- **Assignment**: This exercise calls for the listing to be set down exactly.

- **Provided data**:
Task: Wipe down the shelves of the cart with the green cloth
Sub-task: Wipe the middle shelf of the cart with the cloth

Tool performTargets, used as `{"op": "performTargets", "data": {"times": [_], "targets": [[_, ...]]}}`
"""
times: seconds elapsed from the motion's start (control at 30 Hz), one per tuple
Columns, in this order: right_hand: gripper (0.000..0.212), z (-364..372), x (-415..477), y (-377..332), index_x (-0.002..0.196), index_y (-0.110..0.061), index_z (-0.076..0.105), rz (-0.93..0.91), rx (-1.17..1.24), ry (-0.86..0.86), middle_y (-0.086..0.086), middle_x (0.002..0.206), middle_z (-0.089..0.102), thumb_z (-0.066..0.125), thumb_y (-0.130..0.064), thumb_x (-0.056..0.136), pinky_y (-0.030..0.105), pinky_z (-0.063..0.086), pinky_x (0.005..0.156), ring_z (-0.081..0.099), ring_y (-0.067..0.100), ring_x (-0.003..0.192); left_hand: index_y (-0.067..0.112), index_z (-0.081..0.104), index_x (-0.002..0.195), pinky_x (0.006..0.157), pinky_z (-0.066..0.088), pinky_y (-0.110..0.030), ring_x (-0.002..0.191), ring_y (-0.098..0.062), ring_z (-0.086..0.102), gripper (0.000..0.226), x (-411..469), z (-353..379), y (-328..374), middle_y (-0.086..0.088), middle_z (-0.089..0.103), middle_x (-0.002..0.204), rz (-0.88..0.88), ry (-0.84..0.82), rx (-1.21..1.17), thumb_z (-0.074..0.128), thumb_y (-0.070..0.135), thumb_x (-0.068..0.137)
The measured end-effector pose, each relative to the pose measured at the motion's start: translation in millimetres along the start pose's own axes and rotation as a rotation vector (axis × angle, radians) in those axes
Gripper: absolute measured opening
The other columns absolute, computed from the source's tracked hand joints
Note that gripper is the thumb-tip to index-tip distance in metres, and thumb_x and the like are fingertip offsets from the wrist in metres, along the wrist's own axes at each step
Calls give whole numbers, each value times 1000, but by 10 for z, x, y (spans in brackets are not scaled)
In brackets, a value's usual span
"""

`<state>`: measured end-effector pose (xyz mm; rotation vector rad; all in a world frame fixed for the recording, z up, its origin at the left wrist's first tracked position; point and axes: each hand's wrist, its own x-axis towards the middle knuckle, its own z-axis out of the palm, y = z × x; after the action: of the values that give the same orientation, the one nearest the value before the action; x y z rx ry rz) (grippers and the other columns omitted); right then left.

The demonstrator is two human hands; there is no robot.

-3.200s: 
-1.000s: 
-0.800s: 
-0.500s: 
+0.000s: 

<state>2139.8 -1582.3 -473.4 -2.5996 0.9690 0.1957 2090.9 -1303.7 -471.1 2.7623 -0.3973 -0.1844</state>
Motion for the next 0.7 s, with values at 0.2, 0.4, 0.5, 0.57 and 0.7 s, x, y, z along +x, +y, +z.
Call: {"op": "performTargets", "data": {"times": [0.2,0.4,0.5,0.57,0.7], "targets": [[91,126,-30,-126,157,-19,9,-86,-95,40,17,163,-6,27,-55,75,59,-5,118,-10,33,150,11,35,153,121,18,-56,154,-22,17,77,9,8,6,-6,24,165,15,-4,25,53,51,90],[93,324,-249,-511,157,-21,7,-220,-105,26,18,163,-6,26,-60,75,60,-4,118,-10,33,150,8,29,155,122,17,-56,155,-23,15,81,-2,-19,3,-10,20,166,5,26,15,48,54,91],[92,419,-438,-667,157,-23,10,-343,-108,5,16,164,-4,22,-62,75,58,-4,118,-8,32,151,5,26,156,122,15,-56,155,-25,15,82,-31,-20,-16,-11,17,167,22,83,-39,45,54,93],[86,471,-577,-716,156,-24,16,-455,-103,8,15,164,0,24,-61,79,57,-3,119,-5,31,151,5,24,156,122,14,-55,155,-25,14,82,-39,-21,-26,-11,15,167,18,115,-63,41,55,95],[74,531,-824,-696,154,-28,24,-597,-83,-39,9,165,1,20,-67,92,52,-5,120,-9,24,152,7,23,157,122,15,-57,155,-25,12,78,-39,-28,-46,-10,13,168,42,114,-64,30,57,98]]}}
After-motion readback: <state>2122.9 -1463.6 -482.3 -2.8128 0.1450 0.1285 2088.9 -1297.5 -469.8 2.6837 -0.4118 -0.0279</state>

- **Answer below**:
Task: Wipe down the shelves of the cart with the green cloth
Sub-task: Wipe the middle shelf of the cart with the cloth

Tool performTargets, used as `{"op": "performTargets", "data": {"times": [_], "targets": [[_, ...]]}}`
"""
times: seconds elapsed from the motion's start (control at 30 Hz), one per tuple
Columns, in this order: right_hand: gripper (0.000..0.212), z (-364..372), x (-415..477), y (-377..332), index_x (-0.002..0.196), index_y (-0.110..0.061), index_z (-0.076..0.105), rz (-0.93..0.91), rx (-1.17..1.24), ry (-0.86..0.86), middle_y (-0.086..0.086), middle_x (0.002..0.206), middle_z (-0.089..0.102), thumb_z (-0.066..0.125), thumb_y (-0.130..0.064), thumb_x (-0.056..0.136), pinky_y (-0.030..0.105), pinky_z (-0.063..0.086), pinky_x (0.005..0.156), ring_z (-0.081..0.099), ring_y (-0.067..0.100), ring_x (-0.003..0.192); left_hand: index_y (-0.067..0.112), index_z (-0.081..0.104), index_x (-0.002..0.195), pinky_x (0.006..0.157), pinky_z (-0.066..0.088), pinky_y (-0.110..0.030), ring_x (-0.002..0.191), ring_y (-0.098..0.062), ring_z (-0.086..0.102), gripper (0.000..0.226), x (-411..469), z (-353..379), y (-328..374), middle_y (-0.086..0.088), middle_z (-0.089..0.103), middle_x (-0.002..0.204), rz (-0.88..0.88), ry (-0.84..0.82), rx (-1.21..1.17), thumb_z (-0.074..0.128), thumb_y (-0.070..0.135), thumb_x (-0.068..0.137)
The measured end-effector pose, each relative to the pose measured at the motion's start: translation in millimetres along the start pose's own axes and rotation as a rotation vector (axis × angle, radians) in those axes
Gripper: absolute measured opening
The other columns absolute, computed from the source's tracked hand joints
Note that gripper is the thumb-tip to index-tip distance in metres, and thumb_x and the like are fingertip offsets from the wrist in metres, along the wrist's own axes at each step
Calls give whole numbers, each value times 1000, but by 10 for z, x, y (spans in brackets are not scaled)
In brackets, a value's usual span
"""

`<state>`: measured end-effector pose (xyz mm; rotation vector rad; all in a world frame fixed for the recording, z up, its origin at the left wrist's first tracked position; point and axes: each hand's wrist, its own x-axis towards the middle knuckle, its own z-axis out of the palm, y = z × x; after the action: of the values that give the same orientation, the one nearest the value before the action; x y z rx ry rz) (grippers and the other columns omitted); right then left.

The demonstrator is two human hands; there is no robot.

-3.200s: 
-1.000s: 
-0.800s: 
-0.500s: 
+0.000s: 

<state>2139.8 -1582.3 -473.4 -2.5996 0.9690 0.1957 2090.9 -1303.7 -471.1 2.7623 -0.3973 -0.1844</state>
Motion for the next 0.7 s, with values at 0.2, 0.4, 0.5, 0.57 and 0.7 s, x, y, z along +x, +y, +z.
Call: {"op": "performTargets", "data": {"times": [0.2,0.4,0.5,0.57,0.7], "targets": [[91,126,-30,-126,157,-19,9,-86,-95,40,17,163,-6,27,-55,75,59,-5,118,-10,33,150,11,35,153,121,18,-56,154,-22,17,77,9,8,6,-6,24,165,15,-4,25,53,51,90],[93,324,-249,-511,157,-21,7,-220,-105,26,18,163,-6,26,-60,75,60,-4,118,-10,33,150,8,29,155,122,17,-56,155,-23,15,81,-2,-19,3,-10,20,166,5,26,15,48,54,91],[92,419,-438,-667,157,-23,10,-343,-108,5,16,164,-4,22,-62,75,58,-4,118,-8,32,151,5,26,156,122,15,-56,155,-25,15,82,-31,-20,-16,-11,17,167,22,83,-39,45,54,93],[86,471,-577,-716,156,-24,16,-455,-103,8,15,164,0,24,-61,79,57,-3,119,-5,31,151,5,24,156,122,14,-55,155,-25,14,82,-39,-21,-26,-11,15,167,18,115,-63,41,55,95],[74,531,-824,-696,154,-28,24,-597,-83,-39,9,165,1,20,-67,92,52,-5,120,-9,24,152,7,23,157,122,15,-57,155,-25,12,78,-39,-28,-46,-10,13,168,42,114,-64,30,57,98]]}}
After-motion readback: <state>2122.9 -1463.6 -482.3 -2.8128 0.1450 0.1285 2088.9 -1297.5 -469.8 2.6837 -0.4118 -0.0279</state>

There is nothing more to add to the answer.